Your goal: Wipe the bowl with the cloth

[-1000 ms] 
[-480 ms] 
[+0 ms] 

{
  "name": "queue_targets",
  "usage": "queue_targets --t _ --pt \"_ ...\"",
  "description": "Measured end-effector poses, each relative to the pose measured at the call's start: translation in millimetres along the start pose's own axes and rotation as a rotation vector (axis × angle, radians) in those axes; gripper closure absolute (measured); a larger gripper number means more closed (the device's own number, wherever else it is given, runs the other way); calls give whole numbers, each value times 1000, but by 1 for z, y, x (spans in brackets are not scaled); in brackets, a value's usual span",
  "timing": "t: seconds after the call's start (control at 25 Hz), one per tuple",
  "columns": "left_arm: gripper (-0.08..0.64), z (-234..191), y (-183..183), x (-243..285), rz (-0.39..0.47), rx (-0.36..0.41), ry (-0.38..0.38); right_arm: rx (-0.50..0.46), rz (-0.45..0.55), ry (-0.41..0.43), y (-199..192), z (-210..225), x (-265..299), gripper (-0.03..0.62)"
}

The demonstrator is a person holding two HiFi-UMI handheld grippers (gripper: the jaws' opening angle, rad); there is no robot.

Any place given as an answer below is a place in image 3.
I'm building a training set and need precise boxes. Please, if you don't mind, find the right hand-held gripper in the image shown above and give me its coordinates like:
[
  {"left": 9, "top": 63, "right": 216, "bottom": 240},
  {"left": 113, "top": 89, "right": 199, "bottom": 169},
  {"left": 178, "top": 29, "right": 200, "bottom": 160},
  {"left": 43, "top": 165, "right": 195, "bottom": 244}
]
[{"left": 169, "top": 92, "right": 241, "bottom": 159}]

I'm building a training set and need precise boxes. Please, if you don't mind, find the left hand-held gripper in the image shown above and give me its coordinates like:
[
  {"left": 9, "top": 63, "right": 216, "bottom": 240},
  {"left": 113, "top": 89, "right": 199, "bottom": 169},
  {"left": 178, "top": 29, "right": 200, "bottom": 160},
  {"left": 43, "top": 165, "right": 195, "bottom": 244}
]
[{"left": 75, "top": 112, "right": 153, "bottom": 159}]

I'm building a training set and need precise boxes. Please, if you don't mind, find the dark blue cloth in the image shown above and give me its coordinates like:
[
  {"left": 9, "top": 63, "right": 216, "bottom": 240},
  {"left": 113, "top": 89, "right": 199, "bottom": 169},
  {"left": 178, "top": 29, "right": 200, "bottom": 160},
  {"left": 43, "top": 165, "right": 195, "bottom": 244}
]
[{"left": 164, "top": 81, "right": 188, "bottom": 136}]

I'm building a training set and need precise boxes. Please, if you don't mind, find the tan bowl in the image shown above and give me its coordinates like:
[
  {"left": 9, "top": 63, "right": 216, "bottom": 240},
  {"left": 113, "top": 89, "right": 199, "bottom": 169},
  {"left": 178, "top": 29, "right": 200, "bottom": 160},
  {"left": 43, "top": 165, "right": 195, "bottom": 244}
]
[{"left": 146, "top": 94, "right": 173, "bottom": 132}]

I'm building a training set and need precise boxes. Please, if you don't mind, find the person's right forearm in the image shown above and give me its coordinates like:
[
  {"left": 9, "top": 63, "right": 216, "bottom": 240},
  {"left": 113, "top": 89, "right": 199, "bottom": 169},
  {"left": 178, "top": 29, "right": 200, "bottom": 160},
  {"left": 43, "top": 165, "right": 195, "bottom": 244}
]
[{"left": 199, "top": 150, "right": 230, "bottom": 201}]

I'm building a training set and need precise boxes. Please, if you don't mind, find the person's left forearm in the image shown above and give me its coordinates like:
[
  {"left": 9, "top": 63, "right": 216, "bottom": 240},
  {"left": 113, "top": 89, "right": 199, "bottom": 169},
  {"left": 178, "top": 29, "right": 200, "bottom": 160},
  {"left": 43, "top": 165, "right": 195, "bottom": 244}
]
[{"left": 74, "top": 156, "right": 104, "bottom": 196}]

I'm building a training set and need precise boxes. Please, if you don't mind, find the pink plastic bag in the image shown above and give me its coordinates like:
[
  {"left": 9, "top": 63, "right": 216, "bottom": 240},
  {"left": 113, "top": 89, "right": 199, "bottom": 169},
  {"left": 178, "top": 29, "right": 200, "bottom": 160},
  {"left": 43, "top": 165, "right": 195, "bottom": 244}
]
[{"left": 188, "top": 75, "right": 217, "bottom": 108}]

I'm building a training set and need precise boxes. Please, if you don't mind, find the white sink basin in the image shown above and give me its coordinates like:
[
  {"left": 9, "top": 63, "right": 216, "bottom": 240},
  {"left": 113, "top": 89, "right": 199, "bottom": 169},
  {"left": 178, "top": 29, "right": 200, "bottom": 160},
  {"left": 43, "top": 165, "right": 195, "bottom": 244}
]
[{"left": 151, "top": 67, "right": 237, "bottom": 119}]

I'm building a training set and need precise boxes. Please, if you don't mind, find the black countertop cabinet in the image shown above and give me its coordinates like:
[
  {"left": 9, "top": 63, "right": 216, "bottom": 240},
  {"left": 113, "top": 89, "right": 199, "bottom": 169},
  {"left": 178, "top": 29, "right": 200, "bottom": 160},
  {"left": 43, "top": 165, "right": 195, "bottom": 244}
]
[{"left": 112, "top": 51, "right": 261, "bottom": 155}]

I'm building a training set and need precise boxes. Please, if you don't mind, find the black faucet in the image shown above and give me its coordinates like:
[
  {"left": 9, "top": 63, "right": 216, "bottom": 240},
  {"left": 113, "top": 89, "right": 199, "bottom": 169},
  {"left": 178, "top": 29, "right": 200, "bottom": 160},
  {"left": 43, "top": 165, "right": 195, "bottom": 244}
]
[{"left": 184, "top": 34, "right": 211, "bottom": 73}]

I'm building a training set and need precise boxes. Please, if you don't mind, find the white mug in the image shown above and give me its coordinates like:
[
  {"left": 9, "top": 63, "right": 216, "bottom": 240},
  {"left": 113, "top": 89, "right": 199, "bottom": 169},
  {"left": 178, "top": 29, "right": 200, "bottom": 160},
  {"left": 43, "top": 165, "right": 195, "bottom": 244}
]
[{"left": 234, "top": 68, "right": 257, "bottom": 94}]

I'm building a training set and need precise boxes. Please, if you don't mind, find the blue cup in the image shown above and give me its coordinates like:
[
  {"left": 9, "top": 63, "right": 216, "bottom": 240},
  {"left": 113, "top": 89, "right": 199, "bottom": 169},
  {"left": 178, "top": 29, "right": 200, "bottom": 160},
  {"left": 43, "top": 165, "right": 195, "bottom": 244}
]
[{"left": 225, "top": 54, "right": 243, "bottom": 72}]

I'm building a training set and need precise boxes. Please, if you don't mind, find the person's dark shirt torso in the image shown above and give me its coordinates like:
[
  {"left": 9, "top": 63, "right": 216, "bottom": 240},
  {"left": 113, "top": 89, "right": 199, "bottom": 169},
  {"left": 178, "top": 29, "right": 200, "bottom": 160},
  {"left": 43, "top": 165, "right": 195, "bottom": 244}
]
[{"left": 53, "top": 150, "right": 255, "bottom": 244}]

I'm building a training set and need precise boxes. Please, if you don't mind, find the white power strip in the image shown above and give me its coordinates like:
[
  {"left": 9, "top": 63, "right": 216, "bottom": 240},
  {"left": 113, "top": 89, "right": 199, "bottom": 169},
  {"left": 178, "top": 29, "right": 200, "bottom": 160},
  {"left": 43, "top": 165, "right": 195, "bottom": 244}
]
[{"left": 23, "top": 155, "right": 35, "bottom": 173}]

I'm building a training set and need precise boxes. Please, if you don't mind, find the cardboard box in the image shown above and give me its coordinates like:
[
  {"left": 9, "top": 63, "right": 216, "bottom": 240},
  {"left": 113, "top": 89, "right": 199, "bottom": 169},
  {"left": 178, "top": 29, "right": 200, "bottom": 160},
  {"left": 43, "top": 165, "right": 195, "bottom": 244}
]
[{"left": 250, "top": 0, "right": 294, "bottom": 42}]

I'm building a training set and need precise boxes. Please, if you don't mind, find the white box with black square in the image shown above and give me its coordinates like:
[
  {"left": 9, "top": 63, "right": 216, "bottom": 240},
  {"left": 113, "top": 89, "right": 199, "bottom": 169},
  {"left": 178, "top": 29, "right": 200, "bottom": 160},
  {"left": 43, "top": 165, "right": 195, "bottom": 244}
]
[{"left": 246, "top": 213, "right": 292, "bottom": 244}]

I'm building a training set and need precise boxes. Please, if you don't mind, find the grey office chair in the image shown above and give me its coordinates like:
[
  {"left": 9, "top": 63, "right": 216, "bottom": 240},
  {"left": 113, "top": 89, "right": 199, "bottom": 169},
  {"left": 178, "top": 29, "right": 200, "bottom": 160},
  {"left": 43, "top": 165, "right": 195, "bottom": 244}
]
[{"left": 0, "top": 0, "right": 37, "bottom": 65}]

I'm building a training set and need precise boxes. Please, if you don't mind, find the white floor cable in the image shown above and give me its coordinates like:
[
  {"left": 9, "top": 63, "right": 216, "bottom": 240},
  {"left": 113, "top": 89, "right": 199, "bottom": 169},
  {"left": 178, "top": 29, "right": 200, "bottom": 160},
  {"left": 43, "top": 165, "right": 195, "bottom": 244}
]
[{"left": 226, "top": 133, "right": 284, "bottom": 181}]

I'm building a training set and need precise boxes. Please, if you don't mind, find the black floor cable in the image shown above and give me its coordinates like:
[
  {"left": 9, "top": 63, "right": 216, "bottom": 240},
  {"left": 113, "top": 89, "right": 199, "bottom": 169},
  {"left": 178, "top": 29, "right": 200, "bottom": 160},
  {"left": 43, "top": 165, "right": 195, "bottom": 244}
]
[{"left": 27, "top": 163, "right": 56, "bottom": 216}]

··········

[Exercise instructions]:
In the material above, find the lines that contain "given" and show them.

[Solved problem]:
  "description": "Measured end-effector poses, each relative to the pose measured at the call's start: translation in millimetres along the start pose's own axes and rotation as a rotation vector (axis × angle, radians) in those axes; gripper closure absolute (measured); a larger gripper number means more closed (the device's own number, wherever else it is given, runs the other way); calls give whole numbers, each value times 1000, but by 1 for z, y, x (spans in brackets are not scaled); in brackets, a value's usual span",
Any place given as an answer below is a place in image 3.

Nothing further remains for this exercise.